坂東龍汰、「100円の重み」を理解した下積み時代。夢をつかんだ今抱く俳優としてのポリシーは?
前田敦子との二人芝居は、逃げ場のない濃密な2日間
──しかも、前田敦子さんとの濃密な二人芝居! そうですね。ほぼすべてのシーンに映っているわけですから……逃げ場がないんです! 物語は2日間という短い時間の中で色々なことが起こっていく構成を取っていますが、撮影自体も物語の時間軸に合わせて2日間で行われました。撮影前にワークショップと呼べるような時間をかけたリハーサルを行いましたが、現実と物語が地続きにあるようなスタイルの撮影でした。 ──前田さんとは二度目の共演ですね。共演した印象は? 前田さんを一言で表すならば、お姉ちゃん! 構えがなくて飄々とされていて会話も弾みやすい。こちらの話をなんでも聞いてくれる雰囲気があるので、人生相談をしたり、ホテルでのシーン前には女性がキュンキュンする仕草について話したりしていました。僕自身緊張して恥ずかしがっていたら「照れるな! 撮影だぞ!」みたいに喝を入れてくださました(笑)。前田さんは感情がダイレクトに伝わるような声色をされている方。たとえセリフであっても自然とこちらがリアクションしてしまう力を感じました。
暴走しない程度に冒険する
──キャラクターを演じる上で坂東さんはどんなことを大切にしていますか? 演技をする上で僕が大切にしているのは「ありきたりをしない」ということです。「Don't be cliché」。これは西島秀俊さん主演の映画『Cut』(2011)などで知られるアミール・ナデリ監督からワークショップの際に言われた言葉です。僕は小学校から高校までシュタイナー教育という独特な教育を受けてきましたが、ナデリ監督から「Don't be cliché」と指摘されたときに、何か自分の中で腑に落ちるものがありました。シュタイナー教育では電子機器の使用は認められておらず、テレビや映画、漫画は禁止。全校生徒が少ない一貫校という超狭いコミュニティーの中で15年間生きてきました。でもそれはある意味でありきたりの人生ではないわけです。だったらその15年間で育まれた感性にストッパーをかけなければ、人とは違った空気感をまとえるのではないかと。そんな気づきを得てからは、無理に人に合わせて変なことをするのではなく、自分のイマジネーションに従っていくべきという考え方に変わりました。それこそが「Don't be cliché」の道に繋がるのではないかと思うからです。 ──その空気感は本作でも発揮されていますね。

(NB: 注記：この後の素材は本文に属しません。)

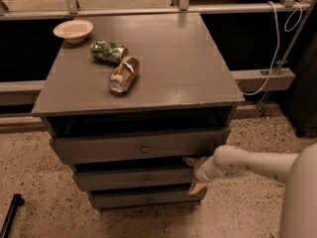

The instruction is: Open middle drawer

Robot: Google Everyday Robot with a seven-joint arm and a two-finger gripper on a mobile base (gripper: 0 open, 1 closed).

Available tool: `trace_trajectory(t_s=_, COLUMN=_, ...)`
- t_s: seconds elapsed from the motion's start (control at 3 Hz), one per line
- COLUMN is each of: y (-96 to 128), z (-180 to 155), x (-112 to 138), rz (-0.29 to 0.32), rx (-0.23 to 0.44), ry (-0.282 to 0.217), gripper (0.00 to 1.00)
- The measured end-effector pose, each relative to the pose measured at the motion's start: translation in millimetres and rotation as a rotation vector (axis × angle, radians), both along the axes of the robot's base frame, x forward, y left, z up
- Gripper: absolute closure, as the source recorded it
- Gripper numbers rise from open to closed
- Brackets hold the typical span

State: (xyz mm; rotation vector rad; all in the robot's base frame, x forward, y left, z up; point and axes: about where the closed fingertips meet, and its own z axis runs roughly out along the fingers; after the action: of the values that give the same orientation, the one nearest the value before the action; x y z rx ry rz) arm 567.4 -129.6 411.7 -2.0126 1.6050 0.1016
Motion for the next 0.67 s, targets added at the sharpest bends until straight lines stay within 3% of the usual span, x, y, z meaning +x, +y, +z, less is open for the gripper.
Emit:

『春に散る』で演じた若手ボクサー・大塚俊でもビンビン放っていました! よく観ていただいて嬉しいです。『春に散る』では「まだやれる!」という言葉が自然とアドリブで出た瞬間がありました。僕は自分の感性から出たことは勝手にやってしまう派(笑)。その良し悪しをジャッジして調理してくれるのは監督なので、調理される材料として感じたことを表現として吐き出すのを自制する選択肢は不要だと考えています。出し切った結果OKだと判断してもらえたら嬉しいし、NGだと言われたら反省して次に活かす。やらないで後悔するより200%の力を出し切って後悔した方がまだいい。暴走しない程度に冒険する。それが僕の俳優としてのポリシーです。